- [To do]
Would you filter the listing below so that only lines with the word "left" remain?

BEGIN

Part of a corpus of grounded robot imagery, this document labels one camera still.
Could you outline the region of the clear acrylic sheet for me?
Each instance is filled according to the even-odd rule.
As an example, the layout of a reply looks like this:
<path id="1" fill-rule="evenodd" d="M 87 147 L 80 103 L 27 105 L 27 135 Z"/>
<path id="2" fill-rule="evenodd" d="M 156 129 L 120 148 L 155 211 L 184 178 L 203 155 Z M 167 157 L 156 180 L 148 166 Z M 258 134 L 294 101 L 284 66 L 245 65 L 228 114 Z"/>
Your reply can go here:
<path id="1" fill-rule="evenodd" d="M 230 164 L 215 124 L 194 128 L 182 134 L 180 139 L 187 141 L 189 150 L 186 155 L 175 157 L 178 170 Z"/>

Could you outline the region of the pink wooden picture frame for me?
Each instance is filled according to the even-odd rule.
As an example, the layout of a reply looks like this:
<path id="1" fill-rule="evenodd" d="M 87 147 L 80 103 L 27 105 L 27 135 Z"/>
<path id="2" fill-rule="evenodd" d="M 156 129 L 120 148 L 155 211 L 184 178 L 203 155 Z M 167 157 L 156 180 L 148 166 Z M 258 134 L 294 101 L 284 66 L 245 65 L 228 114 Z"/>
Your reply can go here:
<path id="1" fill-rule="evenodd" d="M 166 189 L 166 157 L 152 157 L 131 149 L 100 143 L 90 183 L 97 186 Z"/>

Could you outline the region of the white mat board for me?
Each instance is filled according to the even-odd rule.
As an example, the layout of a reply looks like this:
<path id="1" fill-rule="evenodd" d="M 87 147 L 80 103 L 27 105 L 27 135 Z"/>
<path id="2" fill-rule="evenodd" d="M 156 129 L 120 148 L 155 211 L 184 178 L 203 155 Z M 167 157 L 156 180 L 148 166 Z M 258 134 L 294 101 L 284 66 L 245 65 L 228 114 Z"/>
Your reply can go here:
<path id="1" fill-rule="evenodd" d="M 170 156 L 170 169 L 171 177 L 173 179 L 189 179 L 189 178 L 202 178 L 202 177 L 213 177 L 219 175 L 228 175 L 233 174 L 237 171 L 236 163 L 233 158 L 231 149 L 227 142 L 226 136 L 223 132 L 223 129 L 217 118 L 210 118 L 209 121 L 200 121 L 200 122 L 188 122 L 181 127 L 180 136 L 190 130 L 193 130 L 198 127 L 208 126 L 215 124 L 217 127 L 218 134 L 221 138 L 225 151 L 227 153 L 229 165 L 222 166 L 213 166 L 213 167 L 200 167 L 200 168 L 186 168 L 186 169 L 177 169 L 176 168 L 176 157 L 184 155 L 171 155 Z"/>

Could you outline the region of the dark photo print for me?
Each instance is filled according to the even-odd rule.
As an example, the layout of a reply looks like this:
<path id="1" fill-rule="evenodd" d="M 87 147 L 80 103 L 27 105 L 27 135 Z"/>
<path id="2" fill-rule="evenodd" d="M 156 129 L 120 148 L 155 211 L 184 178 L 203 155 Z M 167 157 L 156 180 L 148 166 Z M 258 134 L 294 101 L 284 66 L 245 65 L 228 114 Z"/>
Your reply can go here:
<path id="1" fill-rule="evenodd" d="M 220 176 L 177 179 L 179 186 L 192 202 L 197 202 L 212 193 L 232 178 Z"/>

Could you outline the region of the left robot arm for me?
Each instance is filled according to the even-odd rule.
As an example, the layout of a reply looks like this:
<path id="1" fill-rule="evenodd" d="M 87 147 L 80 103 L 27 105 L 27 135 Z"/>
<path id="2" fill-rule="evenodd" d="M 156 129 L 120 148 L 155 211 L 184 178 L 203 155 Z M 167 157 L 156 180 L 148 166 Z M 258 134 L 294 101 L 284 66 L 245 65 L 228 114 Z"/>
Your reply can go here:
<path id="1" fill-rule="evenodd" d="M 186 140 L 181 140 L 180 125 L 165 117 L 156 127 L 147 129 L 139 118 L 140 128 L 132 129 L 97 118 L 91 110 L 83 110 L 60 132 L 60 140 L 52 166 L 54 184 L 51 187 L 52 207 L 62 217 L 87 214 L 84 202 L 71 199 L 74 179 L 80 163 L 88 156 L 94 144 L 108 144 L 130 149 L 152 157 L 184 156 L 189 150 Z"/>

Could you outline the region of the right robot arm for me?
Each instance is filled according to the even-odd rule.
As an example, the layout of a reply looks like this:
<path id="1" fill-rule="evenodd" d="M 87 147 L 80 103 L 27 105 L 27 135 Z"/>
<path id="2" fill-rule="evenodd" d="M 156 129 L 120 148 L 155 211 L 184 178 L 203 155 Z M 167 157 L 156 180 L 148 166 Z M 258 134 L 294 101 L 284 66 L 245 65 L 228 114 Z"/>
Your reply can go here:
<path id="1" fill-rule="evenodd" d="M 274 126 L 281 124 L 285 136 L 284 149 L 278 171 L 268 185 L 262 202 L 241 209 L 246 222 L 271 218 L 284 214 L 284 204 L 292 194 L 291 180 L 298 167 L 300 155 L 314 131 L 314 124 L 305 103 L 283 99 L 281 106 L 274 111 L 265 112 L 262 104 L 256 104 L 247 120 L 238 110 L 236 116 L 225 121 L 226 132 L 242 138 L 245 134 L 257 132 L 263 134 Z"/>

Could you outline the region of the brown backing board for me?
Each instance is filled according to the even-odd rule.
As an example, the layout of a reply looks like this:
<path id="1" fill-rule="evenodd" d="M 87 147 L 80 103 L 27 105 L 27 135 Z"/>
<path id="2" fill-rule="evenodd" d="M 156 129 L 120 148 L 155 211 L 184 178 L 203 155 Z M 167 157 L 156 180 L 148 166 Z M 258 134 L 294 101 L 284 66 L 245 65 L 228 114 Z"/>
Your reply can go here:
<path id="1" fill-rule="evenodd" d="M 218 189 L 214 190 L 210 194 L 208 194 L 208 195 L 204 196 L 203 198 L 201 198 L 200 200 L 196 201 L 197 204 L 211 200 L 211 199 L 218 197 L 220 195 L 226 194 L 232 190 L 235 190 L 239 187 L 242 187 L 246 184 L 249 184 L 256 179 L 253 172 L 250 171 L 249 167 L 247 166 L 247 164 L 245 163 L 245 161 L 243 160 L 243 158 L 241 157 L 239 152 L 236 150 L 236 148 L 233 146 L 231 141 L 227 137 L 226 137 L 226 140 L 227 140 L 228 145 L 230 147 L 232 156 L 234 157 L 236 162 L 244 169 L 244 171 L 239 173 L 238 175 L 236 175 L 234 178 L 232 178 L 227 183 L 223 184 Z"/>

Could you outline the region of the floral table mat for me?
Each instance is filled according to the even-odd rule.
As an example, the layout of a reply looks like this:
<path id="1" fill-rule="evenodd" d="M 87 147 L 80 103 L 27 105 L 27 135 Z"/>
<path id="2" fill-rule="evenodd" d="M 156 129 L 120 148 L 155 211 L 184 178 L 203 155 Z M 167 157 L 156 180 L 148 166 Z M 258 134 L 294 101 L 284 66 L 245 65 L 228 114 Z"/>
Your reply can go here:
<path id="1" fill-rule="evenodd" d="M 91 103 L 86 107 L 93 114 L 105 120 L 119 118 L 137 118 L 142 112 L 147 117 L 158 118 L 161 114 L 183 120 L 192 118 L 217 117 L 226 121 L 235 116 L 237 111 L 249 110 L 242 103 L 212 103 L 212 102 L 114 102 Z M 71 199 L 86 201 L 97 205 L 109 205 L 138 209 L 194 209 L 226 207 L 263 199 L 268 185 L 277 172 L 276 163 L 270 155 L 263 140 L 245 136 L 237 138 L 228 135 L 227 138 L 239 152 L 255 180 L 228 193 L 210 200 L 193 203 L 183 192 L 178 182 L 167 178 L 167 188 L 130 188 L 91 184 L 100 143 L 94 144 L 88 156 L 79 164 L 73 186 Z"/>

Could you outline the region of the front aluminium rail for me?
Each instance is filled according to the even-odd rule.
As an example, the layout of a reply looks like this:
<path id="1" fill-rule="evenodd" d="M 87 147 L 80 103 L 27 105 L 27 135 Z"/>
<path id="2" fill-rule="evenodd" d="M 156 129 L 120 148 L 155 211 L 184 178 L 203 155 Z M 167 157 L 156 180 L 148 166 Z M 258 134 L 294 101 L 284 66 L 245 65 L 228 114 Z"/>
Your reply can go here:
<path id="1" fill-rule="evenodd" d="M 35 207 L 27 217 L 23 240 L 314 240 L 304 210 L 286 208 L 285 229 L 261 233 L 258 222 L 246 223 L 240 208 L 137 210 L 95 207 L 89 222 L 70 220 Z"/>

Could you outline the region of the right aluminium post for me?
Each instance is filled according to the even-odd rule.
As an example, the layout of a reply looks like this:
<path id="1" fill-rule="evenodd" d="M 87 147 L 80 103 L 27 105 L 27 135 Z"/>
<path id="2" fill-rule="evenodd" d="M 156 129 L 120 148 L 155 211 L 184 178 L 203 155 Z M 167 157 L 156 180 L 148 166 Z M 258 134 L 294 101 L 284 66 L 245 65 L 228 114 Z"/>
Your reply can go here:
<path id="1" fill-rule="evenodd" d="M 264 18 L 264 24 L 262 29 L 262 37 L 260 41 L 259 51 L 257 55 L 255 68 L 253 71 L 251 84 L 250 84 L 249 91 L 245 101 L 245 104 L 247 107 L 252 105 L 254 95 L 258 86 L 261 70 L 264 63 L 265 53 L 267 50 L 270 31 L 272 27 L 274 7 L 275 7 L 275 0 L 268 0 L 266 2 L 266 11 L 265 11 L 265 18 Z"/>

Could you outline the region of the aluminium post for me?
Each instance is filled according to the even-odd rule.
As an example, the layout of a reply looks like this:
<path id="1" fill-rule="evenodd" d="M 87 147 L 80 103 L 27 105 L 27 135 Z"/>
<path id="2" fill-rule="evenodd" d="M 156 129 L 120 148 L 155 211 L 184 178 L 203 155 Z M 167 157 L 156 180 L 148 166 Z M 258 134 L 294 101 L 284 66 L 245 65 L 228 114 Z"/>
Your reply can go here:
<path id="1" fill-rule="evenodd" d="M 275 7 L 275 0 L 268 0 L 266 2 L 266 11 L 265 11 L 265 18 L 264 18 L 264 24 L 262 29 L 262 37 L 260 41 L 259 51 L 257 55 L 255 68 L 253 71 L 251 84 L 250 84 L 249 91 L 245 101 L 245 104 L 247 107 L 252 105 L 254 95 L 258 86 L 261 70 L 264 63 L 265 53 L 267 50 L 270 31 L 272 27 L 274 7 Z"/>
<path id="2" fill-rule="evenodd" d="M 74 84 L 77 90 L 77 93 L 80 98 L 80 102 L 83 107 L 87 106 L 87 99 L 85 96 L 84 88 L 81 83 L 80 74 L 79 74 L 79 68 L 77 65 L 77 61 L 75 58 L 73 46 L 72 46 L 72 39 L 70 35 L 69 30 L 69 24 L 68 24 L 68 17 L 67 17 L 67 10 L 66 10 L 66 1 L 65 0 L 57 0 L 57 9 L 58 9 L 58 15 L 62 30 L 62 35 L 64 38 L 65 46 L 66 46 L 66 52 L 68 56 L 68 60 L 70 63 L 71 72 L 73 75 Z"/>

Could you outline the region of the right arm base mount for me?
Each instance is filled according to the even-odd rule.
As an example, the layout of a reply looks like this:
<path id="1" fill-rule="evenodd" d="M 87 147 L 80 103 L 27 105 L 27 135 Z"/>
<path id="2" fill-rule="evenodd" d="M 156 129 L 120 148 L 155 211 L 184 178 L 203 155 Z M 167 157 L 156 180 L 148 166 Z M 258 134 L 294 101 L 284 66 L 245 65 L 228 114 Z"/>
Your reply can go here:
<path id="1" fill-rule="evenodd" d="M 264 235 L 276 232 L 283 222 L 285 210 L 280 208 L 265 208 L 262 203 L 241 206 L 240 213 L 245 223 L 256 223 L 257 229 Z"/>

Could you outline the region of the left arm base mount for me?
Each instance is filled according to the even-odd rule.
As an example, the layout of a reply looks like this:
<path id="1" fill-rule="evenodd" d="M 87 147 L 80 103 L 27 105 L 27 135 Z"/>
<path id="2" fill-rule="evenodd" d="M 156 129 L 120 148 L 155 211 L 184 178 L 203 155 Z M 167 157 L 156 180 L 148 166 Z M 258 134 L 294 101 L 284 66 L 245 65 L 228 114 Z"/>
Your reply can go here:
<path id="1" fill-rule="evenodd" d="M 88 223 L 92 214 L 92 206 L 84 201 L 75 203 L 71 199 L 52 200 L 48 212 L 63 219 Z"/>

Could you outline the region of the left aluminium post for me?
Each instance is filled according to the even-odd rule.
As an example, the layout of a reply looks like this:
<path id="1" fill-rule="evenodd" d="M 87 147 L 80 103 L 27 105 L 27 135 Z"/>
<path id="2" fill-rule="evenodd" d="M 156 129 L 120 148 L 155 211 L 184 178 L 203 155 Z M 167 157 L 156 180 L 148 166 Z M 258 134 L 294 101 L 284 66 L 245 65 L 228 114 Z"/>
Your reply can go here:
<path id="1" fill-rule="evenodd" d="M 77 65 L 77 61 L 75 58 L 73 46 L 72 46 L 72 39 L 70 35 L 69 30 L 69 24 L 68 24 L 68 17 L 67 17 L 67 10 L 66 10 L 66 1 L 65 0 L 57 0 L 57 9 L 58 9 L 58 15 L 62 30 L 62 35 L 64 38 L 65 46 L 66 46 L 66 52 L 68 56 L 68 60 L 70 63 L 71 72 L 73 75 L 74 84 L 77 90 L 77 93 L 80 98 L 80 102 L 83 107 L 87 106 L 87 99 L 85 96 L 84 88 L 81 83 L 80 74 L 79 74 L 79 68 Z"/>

END

- [Task answer]
Could you outline the region of the left robot arm for me?
Could you outline the region of the left arm base mount for me?
Could you outline the region of the left aluminium post for me?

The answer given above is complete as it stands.